- _Problem statement_: From the data, return each line holding the word "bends".

== Source information

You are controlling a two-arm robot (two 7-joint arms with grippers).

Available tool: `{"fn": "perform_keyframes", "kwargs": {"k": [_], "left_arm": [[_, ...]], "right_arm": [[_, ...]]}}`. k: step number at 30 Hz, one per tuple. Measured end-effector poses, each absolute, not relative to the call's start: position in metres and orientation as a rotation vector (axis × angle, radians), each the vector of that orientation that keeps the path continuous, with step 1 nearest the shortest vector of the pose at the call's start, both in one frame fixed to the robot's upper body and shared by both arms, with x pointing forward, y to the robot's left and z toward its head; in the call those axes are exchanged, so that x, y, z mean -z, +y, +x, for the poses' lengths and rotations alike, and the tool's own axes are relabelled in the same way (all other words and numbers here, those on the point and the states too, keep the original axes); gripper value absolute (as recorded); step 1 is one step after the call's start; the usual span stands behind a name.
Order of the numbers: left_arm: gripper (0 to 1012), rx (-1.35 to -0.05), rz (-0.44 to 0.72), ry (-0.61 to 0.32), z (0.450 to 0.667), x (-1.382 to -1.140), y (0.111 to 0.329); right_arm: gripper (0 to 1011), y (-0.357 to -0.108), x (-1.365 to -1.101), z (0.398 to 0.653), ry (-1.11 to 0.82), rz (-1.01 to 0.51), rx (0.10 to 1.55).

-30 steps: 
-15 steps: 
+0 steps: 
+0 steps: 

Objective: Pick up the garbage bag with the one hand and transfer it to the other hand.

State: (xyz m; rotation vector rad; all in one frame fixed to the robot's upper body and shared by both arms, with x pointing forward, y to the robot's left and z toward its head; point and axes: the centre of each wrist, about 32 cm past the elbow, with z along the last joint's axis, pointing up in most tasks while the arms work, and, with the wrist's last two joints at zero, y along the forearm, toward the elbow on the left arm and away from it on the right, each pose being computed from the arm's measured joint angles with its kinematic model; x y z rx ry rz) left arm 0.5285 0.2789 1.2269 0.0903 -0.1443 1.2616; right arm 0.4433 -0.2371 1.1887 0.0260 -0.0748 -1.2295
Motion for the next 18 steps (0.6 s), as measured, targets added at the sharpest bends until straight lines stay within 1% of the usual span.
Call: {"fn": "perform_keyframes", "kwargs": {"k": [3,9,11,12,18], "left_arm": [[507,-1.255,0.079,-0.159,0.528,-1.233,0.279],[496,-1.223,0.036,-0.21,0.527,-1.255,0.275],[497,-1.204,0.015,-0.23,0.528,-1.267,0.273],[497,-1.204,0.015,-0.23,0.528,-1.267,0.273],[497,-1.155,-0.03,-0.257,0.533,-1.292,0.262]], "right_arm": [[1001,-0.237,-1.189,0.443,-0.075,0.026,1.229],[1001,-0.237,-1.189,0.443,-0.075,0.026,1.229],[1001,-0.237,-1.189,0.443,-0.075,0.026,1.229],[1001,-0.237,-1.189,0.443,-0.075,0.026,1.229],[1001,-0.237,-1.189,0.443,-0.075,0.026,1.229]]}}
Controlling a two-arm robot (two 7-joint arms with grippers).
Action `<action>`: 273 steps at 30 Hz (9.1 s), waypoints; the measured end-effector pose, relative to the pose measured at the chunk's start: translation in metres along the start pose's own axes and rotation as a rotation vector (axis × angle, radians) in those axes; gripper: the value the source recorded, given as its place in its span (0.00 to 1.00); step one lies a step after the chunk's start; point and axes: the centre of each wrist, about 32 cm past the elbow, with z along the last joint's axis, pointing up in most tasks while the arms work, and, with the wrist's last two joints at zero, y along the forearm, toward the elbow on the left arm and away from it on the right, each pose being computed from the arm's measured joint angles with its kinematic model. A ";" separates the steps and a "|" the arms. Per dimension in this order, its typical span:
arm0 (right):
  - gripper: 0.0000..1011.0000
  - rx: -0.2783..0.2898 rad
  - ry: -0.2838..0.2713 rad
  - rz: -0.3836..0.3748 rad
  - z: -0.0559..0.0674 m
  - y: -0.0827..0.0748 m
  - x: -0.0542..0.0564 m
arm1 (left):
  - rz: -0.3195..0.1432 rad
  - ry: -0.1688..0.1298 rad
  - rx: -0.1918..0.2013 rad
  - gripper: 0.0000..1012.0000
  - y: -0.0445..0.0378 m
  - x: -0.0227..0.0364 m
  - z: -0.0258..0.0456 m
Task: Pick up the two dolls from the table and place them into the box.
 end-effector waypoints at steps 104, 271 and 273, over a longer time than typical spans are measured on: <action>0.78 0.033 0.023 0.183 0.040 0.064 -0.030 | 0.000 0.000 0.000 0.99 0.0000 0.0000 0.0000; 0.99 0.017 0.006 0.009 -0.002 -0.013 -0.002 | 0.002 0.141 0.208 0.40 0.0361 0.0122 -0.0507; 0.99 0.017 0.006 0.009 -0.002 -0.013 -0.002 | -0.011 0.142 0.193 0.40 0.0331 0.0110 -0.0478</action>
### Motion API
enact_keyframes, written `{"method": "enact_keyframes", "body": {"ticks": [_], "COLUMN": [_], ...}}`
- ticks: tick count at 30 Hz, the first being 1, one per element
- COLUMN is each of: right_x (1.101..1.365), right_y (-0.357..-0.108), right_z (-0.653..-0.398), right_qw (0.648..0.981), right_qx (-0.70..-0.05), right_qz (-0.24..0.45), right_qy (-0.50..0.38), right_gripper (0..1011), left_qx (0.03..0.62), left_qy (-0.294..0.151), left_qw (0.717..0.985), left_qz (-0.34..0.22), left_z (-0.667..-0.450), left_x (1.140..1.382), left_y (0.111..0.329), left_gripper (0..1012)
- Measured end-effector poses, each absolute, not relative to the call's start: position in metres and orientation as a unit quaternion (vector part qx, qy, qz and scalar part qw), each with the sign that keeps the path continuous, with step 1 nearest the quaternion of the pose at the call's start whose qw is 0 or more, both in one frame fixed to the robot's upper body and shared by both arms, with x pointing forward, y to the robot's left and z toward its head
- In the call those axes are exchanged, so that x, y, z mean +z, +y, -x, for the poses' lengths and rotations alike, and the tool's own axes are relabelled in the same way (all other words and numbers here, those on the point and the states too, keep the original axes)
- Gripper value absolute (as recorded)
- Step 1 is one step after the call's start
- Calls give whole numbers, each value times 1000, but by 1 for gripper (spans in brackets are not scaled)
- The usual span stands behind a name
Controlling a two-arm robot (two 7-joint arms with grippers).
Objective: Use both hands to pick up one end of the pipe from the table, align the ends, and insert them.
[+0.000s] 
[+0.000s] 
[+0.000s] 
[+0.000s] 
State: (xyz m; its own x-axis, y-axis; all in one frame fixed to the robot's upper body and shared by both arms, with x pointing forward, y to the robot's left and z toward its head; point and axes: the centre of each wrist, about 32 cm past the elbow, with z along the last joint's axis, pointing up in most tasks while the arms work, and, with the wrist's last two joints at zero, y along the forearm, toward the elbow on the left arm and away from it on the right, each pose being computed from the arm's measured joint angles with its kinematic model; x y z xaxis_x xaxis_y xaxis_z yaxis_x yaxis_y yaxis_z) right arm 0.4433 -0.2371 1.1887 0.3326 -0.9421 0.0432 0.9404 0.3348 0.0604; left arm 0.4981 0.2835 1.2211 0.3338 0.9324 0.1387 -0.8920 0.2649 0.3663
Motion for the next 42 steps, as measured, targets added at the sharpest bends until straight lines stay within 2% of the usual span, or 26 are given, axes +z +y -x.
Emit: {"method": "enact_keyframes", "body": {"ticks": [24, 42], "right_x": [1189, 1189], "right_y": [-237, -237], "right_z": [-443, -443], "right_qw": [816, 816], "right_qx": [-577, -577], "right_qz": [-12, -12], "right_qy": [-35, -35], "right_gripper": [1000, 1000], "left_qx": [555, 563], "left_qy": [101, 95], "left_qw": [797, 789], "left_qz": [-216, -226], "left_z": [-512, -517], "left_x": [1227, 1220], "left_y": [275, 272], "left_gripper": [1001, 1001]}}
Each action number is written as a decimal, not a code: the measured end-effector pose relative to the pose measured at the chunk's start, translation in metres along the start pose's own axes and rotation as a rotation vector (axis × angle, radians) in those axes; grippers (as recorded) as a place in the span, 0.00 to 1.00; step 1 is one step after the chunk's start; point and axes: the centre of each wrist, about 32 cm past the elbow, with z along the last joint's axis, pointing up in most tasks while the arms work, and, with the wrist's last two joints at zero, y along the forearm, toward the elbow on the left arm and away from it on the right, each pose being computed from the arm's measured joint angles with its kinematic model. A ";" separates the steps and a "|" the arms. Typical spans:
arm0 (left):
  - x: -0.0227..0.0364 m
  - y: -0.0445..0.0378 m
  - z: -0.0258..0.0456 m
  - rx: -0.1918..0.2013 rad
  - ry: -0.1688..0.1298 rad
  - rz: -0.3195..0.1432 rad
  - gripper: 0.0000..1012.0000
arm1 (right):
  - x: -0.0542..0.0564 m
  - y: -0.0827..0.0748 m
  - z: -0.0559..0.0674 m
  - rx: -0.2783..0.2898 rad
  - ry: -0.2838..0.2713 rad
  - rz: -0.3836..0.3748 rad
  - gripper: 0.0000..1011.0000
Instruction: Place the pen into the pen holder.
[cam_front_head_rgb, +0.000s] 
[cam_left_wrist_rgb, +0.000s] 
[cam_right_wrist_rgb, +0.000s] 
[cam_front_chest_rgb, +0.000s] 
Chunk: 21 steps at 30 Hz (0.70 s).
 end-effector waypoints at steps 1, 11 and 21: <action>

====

- _Exercise answer_:
Motion for the next 18 steps (0.6 s), as measured, targets added at the sharpest bends until straight lines stay within 1% of the usual span.
Motion for the next 42 steps, as measured, targets added at the sharpest bends until straight lines stay within 2% of the usual span, or 26 are given, axes +z +y -x.

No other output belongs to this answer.